Dans un communiqué publié ce jour, l’AJS rend hommage à « la contribution essentielle des femmes africaines au développement économique, social, culturel et politique du continent ». L’organisation estime que cette journée constitue à la fois un moment de bilan sur les avancées enregistrées en matière de reconnaissance et de protection des droits des femmes, mais aussi une occasion de réfléchir aux conditions de leur pleine participation à l’Afrique de demain.
L’association rappelle que le Sénégal a franchi plusieurs étapes importantes grâce à la ratification du Protocole de Maputo, à l’adoption de réformes législatives et à la mise en œuvre de politiques publiques visant à renforcer l’égalité entre les femmes et les hommes.

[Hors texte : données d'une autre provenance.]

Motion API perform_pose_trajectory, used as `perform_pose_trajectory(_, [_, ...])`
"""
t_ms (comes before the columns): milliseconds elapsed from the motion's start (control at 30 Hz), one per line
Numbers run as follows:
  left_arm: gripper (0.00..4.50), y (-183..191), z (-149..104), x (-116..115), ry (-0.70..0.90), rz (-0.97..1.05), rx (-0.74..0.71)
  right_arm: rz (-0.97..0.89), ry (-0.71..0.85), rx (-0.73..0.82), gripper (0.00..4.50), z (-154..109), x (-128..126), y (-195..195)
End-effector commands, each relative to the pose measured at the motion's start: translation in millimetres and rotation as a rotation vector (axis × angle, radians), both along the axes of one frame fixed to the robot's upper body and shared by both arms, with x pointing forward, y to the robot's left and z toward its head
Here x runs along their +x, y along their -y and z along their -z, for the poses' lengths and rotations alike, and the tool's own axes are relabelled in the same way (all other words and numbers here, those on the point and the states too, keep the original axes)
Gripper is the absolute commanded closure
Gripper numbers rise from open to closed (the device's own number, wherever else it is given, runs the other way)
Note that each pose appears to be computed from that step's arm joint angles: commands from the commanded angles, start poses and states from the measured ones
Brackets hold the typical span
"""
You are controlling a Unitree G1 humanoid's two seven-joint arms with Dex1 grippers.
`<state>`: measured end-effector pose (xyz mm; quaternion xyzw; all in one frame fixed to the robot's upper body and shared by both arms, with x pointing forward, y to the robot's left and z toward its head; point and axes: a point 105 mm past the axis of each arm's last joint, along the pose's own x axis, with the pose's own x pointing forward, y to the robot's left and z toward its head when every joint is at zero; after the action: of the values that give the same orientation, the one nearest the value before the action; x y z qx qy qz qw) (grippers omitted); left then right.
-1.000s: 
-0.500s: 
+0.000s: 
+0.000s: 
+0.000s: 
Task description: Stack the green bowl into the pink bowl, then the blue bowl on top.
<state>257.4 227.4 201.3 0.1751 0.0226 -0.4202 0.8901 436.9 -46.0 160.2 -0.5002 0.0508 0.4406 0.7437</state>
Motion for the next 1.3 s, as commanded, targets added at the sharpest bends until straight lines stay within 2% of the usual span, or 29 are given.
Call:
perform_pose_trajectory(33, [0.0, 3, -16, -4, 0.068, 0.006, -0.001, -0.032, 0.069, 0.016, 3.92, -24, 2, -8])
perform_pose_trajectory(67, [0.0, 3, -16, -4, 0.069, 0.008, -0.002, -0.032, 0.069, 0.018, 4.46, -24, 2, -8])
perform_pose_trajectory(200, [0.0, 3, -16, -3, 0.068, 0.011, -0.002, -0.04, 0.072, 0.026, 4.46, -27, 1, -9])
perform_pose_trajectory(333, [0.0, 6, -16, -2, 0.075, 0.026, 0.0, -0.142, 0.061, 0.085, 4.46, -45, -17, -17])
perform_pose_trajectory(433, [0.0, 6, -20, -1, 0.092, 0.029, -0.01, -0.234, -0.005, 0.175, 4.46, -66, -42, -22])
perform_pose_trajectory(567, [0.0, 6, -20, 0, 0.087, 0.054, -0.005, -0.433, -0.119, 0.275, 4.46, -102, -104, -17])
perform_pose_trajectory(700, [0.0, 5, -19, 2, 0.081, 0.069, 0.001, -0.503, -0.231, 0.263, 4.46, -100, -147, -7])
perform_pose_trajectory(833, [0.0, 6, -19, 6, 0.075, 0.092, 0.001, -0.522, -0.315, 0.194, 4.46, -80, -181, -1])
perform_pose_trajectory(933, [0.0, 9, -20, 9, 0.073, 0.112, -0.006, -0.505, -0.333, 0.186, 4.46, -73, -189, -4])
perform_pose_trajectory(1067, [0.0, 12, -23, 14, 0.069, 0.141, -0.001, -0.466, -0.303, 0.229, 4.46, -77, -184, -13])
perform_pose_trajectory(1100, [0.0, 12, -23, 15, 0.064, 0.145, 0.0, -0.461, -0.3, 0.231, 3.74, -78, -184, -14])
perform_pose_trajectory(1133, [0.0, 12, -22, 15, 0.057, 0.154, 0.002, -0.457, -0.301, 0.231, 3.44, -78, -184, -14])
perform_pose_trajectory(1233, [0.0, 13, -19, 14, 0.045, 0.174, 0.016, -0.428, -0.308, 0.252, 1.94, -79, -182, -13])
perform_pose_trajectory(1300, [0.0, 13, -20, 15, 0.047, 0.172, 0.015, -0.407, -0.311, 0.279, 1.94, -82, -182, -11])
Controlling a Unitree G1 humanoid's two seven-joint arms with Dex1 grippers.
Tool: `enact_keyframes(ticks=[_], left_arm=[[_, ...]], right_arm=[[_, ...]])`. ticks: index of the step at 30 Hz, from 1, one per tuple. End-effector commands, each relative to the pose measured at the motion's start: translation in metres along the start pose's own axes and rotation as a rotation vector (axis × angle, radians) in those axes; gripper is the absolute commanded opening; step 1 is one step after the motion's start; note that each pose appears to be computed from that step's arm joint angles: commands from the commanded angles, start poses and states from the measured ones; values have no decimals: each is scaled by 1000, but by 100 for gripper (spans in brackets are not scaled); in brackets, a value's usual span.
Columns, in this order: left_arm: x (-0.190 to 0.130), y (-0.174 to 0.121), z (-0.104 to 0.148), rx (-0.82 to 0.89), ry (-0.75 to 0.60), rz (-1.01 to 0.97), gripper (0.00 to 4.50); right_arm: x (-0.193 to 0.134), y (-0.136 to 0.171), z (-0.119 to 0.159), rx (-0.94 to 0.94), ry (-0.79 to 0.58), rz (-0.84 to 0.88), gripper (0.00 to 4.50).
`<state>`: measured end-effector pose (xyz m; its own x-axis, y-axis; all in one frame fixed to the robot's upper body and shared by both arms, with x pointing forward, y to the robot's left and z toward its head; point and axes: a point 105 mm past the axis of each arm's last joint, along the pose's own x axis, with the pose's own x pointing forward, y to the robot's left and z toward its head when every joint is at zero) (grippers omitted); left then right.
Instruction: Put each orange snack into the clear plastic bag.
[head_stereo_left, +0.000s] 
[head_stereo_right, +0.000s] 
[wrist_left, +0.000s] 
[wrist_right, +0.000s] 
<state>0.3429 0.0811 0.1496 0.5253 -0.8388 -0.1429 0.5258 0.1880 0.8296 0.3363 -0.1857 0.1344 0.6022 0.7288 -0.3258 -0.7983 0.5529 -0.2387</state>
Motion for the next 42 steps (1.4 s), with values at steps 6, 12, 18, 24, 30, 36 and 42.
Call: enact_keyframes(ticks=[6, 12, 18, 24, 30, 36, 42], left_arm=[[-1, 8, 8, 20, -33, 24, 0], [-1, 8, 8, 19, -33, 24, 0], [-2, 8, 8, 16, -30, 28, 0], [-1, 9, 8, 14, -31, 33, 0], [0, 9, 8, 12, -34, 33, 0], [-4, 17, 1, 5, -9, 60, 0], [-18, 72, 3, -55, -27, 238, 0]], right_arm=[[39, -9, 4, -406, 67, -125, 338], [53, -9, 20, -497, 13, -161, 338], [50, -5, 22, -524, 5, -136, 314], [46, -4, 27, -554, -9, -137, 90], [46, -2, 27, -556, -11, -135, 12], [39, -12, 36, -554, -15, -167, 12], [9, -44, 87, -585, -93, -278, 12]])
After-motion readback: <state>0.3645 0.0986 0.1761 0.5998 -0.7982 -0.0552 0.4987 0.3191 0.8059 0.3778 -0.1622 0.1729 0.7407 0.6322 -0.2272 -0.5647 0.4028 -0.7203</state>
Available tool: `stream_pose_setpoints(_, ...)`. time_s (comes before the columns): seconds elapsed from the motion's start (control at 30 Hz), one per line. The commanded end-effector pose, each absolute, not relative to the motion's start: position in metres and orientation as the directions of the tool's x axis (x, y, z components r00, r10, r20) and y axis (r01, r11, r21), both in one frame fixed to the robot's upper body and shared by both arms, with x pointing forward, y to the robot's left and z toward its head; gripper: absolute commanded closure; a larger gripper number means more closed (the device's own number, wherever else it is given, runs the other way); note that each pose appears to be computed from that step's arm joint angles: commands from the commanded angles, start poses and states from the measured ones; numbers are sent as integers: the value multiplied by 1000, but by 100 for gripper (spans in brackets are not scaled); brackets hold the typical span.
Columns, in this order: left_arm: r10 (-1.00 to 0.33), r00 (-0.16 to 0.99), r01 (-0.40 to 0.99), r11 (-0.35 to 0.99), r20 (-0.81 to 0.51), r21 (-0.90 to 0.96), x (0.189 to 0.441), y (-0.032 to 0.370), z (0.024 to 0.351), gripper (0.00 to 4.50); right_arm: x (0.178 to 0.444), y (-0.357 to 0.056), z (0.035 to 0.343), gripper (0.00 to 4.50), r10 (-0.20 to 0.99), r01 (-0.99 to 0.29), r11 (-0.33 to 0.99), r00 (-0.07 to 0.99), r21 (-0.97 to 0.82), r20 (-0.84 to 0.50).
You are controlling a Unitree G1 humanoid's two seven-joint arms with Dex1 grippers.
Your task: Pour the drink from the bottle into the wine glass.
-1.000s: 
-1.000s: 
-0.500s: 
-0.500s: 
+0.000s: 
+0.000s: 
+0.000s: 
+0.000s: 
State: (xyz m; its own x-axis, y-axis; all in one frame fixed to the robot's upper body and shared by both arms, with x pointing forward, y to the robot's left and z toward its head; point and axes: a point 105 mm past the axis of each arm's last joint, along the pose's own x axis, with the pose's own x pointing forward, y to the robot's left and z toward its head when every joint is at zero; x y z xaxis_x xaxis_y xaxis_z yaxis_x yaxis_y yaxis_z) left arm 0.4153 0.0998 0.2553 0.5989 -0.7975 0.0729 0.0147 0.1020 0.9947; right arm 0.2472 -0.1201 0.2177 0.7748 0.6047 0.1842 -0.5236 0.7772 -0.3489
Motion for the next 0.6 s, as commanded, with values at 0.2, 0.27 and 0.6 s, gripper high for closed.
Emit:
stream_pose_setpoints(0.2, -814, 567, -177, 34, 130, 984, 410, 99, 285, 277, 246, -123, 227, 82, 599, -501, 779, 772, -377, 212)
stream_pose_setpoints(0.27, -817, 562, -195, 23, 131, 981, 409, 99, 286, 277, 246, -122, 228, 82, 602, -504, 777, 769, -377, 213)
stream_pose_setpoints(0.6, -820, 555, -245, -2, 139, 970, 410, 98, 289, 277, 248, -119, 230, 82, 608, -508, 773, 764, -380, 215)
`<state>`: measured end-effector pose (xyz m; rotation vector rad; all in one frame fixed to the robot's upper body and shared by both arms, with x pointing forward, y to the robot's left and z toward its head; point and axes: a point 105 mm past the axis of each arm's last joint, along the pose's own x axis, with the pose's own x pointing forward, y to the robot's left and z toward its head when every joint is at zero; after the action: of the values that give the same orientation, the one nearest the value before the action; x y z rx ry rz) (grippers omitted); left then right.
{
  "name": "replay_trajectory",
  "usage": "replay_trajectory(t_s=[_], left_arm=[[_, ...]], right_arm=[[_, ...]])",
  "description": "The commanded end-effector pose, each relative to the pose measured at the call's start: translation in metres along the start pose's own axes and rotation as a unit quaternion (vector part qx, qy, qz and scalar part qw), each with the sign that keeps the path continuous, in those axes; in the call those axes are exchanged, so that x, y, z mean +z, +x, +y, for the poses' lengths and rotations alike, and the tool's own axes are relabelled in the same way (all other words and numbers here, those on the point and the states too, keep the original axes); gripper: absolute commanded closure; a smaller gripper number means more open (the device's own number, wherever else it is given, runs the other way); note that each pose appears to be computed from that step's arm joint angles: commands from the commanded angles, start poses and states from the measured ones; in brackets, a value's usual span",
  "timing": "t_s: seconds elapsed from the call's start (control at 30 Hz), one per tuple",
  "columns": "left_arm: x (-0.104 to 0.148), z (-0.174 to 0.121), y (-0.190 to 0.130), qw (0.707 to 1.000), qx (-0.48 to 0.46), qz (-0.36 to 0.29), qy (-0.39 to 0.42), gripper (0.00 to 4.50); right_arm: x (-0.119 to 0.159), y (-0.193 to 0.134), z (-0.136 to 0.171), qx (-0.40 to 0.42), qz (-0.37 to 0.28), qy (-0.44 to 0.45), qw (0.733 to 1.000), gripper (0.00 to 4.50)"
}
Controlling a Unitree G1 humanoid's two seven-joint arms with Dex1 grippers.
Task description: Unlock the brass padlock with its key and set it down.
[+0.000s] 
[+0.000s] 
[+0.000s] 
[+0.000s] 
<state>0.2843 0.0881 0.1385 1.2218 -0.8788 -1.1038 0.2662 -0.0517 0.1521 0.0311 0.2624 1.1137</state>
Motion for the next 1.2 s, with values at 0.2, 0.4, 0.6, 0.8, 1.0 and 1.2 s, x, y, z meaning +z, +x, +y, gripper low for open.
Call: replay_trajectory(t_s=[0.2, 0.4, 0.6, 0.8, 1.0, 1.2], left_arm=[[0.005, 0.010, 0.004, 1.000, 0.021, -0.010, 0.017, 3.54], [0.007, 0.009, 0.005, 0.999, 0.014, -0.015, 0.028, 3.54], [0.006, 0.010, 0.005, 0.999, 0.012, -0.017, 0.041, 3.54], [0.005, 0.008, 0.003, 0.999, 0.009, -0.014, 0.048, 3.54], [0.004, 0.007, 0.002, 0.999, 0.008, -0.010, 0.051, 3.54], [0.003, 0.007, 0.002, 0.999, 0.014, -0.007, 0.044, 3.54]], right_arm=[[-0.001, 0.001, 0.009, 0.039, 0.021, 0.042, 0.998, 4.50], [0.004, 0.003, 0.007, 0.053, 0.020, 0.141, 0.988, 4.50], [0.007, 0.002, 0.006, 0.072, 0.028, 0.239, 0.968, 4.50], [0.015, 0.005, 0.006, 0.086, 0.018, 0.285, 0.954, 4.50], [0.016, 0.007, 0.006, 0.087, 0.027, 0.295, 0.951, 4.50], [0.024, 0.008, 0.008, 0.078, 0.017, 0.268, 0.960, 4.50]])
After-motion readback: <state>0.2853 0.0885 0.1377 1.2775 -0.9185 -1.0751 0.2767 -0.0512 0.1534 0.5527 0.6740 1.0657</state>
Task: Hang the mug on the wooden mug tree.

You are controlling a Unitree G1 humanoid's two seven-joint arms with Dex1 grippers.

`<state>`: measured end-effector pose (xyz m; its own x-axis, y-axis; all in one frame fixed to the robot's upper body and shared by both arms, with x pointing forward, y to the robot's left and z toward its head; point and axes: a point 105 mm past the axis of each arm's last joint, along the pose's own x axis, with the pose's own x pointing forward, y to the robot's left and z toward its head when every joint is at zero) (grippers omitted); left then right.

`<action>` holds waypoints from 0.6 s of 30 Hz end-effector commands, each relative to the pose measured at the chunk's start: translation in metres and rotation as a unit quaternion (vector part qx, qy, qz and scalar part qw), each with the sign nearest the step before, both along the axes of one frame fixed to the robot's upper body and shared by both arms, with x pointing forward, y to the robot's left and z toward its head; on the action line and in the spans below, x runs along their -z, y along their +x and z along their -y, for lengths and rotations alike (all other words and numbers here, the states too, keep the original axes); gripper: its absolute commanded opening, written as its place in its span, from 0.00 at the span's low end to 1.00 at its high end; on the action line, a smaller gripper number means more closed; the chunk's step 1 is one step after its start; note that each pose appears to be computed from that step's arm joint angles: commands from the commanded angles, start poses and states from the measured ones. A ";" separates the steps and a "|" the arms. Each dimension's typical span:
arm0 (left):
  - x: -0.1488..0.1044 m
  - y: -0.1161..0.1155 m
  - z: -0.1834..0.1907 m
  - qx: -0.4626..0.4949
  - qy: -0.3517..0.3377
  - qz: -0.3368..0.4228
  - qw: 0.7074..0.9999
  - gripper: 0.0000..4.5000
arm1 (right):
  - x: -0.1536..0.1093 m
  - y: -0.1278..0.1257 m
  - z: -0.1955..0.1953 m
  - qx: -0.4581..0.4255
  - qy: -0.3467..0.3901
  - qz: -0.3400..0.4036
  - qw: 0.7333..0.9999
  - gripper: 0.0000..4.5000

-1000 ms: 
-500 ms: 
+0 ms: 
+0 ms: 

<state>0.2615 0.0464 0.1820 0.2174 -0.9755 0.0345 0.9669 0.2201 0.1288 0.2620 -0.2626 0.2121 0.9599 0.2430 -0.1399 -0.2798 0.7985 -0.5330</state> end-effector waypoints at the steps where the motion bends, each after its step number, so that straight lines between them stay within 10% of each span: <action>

Elle souligne toutefois que le principal défi réside désormais dans la consolidation de ces acquis.
Pour l’AJS, cette ambition passe notamment par un meilleur accès des femmes à la justice, à l’éducation, à l’emploi, au foncier, au financement et aux opportunités économiques, ainsi que par leur présence effective dans les espaces de décision. L’organisation insiste également sur la nécessité de renforcer l’autonomisation économique et le leadership féminin, tout en accordant une attention particulière aux filles et aux jeunes femmes, considérées comme un potentiel majeur pour l’avenir du continent.
Dans cette dynamique, l’Association des Juristes Sénégalaises invite les pouvoirs publics, les collectivités territoriales, le secteur privé, la société civile et les partenaires au développement à intensifier leurs efforts pour faire des droits des femmes de véritables opportunités de participation à la vie économique, sociale et politique.
« Les droits des femmes sont des droits humains. Leur effectivité est une exigence de justice et un facteur essentiel du développement de notre continent », affirme l’AJS, qui appelle à poursuivre cette dynamique « avec confiance et détermination » afin que les femmes soient pleinement reconnues comme des actrices et partenaires du développement de l’Afrique de demain.